Katharine glanced at him. He did not look like the kind of man to make such a speech with sincerity. She wondered vaguely what his soul would be like, if she could see it, and it seemed to her that it would be something strange—white, with red lips, singing an evil song, which she could not understand, in a velvet voice, and that it would smell of musk. The side of her that was towards him instinctively shrank a little from him.

“I am glad to hear you say that, Mr. Crowdie,” said the philanthropist with approbation. “It closes the discussion very fittingly. I hope we shall hear no more of idiots not having souls. Poor things! It is almost the only thing they have that makes them like the rest of us.”
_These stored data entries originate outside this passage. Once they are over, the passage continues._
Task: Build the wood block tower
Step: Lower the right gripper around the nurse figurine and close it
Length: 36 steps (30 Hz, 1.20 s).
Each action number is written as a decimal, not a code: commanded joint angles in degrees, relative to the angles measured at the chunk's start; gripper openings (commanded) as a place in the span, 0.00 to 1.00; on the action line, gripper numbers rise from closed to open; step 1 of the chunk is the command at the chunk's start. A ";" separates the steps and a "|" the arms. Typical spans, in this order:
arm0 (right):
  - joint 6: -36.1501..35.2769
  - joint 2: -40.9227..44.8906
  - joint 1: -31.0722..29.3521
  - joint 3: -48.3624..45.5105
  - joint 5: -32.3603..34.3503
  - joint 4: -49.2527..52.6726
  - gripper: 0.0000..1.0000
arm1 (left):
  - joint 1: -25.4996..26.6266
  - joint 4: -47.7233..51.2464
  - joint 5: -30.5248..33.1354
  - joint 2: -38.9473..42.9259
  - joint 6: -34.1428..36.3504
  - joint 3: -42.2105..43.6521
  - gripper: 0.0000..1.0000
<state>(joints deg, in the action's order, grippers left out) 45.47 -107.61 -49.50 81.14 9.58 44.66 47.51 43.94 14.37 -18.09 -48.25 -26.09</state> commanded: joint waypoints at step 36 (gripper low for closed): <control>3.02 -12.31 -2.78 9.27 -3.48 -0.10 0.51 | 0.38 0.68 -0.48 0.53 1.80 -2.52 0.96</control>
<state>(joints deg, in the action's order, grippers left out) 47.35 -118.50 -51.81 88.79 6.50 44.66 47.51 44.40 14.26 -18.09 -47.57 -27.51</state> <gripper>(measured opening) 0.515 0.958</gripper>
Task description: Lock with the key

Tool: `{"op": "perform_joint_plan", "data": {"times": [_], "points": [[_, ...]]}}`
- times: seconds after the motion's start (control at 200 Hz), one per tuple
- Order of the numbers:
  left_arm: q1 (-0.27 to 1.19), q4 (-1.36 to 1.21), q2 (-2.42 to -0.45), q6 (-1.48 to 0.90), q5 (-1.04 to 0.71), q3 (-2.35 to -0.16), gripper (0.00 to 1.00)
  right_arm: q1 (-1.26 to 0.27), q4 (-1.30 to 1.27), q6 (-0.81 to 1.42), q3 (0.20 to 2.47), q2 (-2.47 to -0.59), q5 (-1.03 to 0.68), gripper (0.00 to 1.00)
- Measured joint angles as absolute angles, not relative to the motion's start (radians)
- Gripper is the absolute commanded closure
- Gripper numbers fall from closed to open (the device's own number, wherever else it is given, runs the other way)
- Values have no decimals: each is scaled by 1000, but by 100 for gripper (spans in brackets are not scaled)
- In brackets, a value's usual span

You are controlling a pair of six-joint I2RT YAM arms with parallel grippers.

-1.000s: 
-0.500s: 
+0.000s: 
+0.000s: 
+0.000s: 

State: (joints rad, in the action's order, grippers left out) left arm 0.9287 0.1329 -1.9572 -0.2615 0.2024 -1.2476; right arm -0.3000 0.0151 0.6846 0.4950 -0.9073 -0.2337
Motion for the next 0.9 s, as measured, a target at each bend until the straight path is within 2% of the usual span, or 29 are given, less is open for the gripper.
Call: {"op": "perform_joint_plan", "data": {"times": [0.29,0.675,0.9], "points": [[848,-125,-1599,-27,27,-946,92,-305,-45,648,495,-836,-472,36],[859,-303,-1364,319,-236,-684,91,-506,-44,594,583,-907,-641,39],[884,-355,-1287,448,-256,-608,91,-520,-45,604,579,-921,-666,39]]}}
“People are all so different,” replied the artist. “I find that more and more true every day. And it takes a soul to understand a soul. Otherwise photography would take the place of portrait painting.”

“I don’t quite see that,” said Alexander Junior, who had employed the last few minutes in satisfying his first pangs of hunger, having been interrupted by the passage of arms with his father. “What becomes of colour in photography?”

“What becomes of colour in a charcoal or pen and ink drawing?” asked Crowdie. “Yet either, if at all good, is preferable to the best photograph.”

“I’m not sure of that. I like a good photograph. It is much more accurate than any drawing can be.”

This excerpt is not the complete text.